Pro-Nazi and anti-Semitic speech and writing are banned. In 2005, a British historian was arrested on charges of Holocaust denial and later sentenced to three years in prison. During 2008, the FPÖcampaigned in favor of relaxing some bans on Nazi symbols. A number of recent high-profile court cases have centered on the balance between freedom of speech and hate-speech.

Religious freedom is respected and constitutionally guaranteed. Thirteen officially recognized religions can draw on state funds for religious education. Obtaining this status requires a membership equaling at least 0.05 percent of Austria's population and a period of 10 years as a "confessional community" with fewer privileges. Academic freedom is respected.

Freedoms of assembly and association are protected in the constitution and in practice. Civic and nongovernmental organizations operate without restrictions. Trade unions are free to organize and strike, and are considered an essential partner in national policymaking.

The judiciary is independent, and the Constitutional Court examines the compatibility of legislation with the constitution. Austria is a member of the Council of Europe, and its citizens have recourse to the European Court of Human Rights.
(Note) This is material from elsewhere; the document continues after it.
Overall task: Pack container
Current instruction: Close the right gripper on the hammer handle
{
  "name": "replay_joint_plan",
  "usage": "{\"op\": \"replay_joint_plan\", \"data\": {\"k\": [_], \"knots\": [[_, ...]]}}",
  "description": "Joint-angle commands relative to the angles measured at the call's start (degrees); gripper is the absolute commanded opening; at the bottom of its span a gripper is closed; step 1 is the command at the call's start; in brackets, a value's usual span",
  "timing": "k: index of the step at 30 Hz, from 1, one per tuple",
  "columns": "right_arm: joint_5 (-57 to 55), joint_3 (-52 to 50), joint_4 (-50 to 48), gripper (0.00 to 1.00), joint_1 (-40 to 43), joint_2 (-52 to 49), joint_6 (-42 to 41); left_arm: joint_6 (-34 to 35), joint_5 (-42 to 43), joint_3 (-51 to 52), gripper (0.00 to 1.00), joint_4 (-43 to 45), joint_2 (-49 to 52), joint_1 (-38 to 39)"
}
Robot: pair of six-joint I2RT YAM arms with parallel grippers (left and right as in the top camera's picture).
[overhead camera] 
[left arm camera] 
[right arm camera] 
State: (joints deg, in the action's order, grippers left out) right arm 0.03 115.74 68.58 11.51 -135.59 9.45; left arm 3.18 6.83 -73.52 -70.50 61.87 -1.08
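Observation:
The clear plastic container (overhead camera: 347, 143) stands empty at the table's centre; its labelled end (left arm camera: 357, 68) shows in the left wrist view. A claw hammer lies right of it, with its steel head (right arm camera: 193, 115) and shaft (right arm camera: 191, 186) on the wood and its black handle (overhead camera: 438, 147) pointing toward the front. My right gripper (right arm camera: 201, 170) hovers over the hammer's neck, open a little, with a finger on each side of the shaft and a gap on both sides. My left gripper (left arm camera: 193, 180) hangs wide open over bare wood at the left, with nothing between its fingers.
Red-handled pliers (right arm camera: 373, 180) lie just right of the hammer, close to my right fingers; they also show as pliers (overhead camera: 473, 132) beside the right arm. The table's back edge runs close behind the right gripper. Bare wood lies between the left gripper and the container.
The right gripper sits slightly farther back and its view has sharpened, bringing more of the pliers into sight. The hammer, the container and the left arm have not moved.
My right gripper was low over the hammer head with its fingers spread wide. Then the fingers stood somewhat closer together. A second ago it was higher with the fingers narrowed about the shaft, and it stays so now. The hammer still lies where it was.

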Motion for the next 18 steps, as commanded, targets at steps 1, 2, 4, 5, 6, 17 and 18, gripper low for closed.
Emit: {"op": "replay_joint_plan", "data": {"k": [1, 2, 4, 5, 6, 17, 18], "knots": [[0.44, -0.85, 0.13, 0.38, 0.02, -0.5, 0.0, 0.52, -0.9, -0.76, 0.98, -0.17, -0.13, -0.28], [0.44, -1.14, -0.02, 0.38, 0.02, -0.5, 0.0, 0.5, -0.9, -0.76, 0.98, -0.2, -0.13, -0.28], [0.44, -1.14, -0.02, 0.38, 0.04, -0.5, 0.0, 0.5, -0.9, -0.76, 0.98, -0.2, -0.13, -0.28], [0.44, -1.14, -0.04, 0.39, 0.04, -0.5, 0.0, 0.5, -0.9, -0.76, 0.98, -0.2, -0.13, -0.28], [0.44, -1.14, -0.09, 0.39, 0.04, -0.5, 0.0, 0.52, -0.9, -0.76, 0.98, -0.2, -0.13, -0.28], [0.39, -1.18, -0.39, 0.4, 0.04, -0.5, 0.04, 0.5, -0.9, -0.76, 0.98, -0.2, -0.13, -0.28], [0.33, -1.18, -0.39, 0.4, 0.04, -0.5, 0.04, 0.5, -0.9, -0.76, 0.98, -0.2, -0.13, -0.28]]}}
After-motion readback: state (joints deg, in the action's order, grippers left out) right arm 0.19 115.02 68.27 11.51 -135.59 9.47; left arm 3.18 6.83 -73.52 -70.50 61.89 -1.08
The quality of prisons generally meets high European standards.

Residents are usually afforded equal protection under the law. However, immigration has fueled some resentment toward minorities and foreigners; Austria has one of the world's highest numbers of asylum seekers per capita. The Office of the UN High Commissioner for Refugees (UNHCR) has criticized Austria's asylum law, which is among the strictest in the developed world. Some asylum seekers can be deported while appeals are pending, and new arrivals are asked for full statements within 72 hours.

A 1979 law guarantees women's freedom from discrimination in various areas, including the workplace. A 1993 law sought to increase women's employment in government agencies, where they were underrepresented. The June 2009 Second Protection Against Violence Act increased penalties for domestic violence and authorized further measures against chronic offenders.

In December 2009, the parliament adopted legislation permitting civil partnerships for same-sex couples. The new law provides them with equal rights to pensions and alimony and allows them to take each other's names, but does not provide them with the same adoption rights as married couples.


* Countries are ranked on a scale of 1-7, with 1 representing the highest level of freedom and 7 representing the lowest level of freedom.